View on GitHub

Naveed_Khan_Portfolio

Data Scientist and an Enthusiast Machine Learning Professional

BACKGROUND

6+ years broad-based experience in Data Analytics with emphasis on Data Visualization.
Data scientist capable of building data driven machine learning models using scripting languages like Python and R.
25+ years’ experience in Quality Management, Product Engineering and Program Management.
Passionate and influential leader with 10+ years’ experience in people management.
Technical mentor capable to coach small to bigger teams on various topics.
Delivered substantial projects from concept to complete deployments.

DATA SCIENCE EXPERIENCE

BIG BANG DATA SCIENCE INSTITUTE

Data Mining for Feature Selection and Feature Engineering and visualization using Pyhton, R, Power BI & Tableau.
Extensive data analysis with Python NumPy, Pandas, Seaborn, Scikit-Learn, Matplotlib, TensorFlow and other libraries.
Completed various Supervised Learning projects on Classification and Regression utilizing Decision Tree, Logistic Regression, Simple and Multiple Regressions.
Applied Ensemble Methods using Bagging, Boosting and Ada-Boost.
Trained on Natural Language Processing, Time Series and Deep Learning with focus on Artificial Neural Network (ANN), Convolutional Neural Network (CNN) and Recurrent Neural Network (RNN).
Formalized lecture and conducted training on Visual Data Sensemaking principles.

VISUAL DATA SENSEMAKING

An interesting journey to the exciting world of data visualization. It’s an art that needs to be learnt and perfected with continuous learning. You need to be a visual thinker to imagine how data speaks to you and apply scientific techniques to interpret and transform them into an easy to follow visuals. I have read many literatures on this topic and one of my last favorite read was by a wonderful author, Stephen Few. His new book, Now You See it, really explained the principle concept behind the data and visualization using modern graphs to find and examine the meaningful patterns and relationships that reside in quantitative data. I was also fortunate enough to connect with Stephen during my review of his book and able to exchange our thoughts on his excellent work.

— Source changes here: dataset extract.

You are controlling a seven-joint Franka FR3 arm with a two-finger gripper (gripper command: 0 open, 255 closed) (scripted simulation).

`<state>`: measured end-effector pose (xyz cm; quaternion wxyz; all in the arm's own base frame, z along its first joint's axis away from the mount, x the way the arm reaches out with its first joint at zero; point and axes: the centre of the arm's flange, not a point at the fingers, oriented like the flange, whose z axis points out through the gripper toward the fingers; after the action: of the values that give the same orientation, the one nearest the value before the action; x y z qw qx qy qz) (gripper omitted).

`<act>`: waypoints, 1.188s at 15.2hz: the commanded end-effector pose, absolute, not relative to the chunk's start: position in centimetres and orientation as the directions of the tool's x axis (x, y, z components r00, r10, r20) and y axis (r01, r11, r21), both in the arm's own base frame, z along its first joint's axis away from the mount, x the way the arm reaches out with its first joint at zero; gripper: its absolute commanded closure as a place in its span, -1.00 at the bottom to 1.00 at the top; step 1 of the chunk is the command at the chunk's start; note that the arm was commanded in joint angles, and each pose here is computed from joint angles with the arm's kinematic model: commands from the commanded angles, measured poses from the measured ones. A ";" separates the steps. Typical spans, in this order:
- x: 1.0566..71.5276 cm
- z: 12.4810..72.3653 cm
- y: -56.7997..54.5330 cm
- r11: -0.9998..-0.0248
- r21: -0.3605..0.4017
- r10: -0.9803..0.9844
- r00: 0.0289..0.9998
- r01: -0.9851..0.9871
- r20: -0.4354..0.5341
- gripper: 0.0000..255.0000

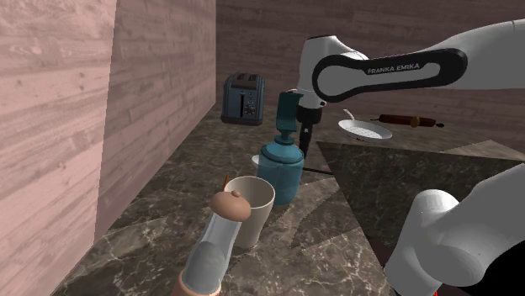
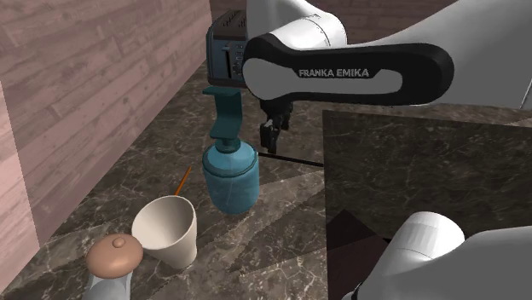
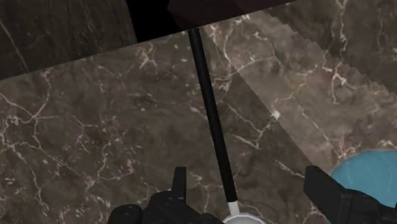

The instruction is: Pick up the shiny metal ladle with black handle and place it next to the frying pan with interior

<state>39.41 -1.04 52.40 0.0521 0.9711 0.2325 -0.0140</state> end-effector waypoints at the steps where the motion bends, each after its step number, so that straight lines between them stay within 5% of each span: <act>1: 40.9 50.0 -0.6 -0.815 0.096 0.565 0.821 0.571 -0.086 -1.00; 3: 41.9 48.2 -0.2 -0.758 0.095 0.637 0.763 0.646 -0.111 -1.00; 18: 41.8 44.3 -0.8 -0.758 0.095 0.637 0.763 0.646 -0.111 -1.00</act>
<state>41.82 -0.81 44.29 0.0637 0.9368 0.3422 -0.0358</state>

Thanks to my mentor, Mo Medwani on Data Science, I was invited to present the summary of this book to the Big Bang Data Science Institute in February 2022 during their Bootcamp week for Data Visualization foundation training. It was an honor and remarkable gesture by Mo Medwani to allow me to share my experience and understanding of this topic to his class.

DATA SCIENCE PROJECTS

1. AAA Northeast Member Analysis (in-progress)

Develop a ML model to provide a market segmentation of 21000 AAA members.
Applied data visualization and statistics to reduce feature dimensionality. Achieved 49% features reduction.
Apply One Hot encoding to transform Categorical features.
Develop multiple algorithms to identify members Clustering using K-Means.
Code a series of “look-alike” predictive models: Logistic Regression, K Nearest Neighbors (KNN), Random Forrest, Bagging.

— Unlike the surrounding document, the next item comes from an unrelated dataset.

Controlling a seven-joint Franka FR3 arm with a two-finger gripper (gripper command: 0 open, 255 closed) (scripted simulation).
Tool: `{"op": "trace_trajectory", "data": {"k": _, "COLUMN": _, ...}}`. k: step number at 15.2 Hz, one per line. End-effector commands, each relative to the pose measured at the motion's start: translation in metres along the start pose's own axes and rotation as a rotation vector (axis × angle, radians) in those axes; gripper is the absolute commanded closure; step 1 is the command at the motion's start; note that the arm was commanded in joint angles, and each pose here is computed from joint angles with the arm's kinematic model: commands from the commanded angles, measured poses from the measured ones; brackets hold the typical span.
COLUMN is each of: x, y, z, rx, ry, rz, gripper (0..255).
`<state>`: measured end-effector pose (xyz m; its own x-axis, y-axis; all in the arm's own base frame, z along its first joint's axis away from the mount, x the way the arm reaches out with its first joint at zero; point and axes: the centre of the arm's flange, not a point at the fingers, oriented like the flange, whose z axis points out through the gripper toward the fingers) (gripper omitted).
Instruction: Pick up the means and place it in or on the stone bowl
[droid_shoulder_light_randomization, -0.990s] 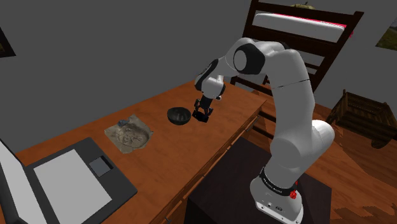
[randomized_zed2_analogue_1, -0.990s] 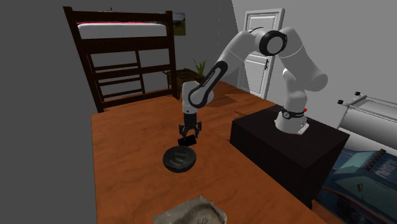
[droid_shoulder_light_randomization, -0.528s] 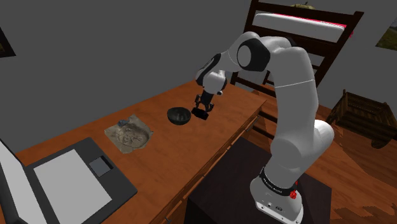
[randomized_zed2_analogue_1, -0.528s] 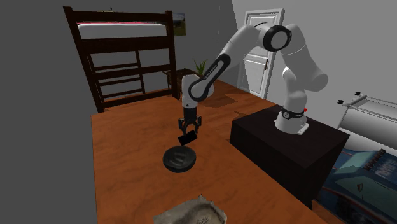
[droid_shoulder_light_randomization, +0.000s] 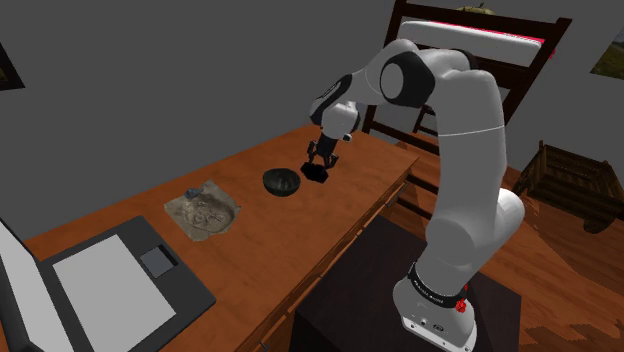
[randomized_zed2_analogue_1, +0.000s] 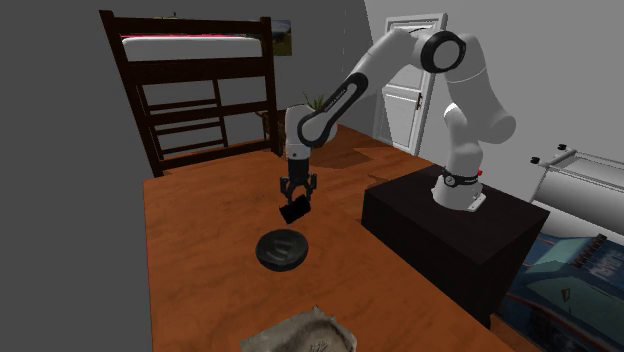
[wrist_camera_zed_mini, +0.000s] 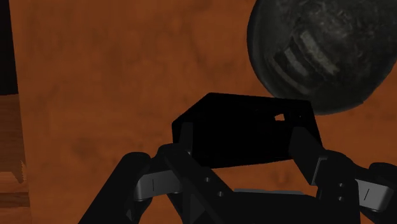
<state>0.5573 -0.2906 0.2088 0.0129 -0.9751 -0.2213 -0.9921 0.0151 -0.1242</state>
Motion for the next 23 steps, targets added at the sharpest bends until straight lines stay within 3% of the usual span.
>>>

2. Credit Card ML Anomaly Detection

Architected an Agile Unsupervised anomaly detection model. Able to flag 20% anomalous transactions.
Developed algorithms and prevented up to 15% credit card holders to exceed their credit limits.
Performed Feature Engineering and Feature Selection using Geocoder APIs.
Analyzed and compared various anomaly detection model: Isolation Forest, Local Outlier Factor (LOF), and Support Vector Machine (SVM) and compared for the accuracy. Achieved 91% accuracy with Isolation Forest.
Presented optimal anomaly detection technique to the client along with key recommendations to enhance fraud detection capabilities and development of additional data features collection for future model enhancements.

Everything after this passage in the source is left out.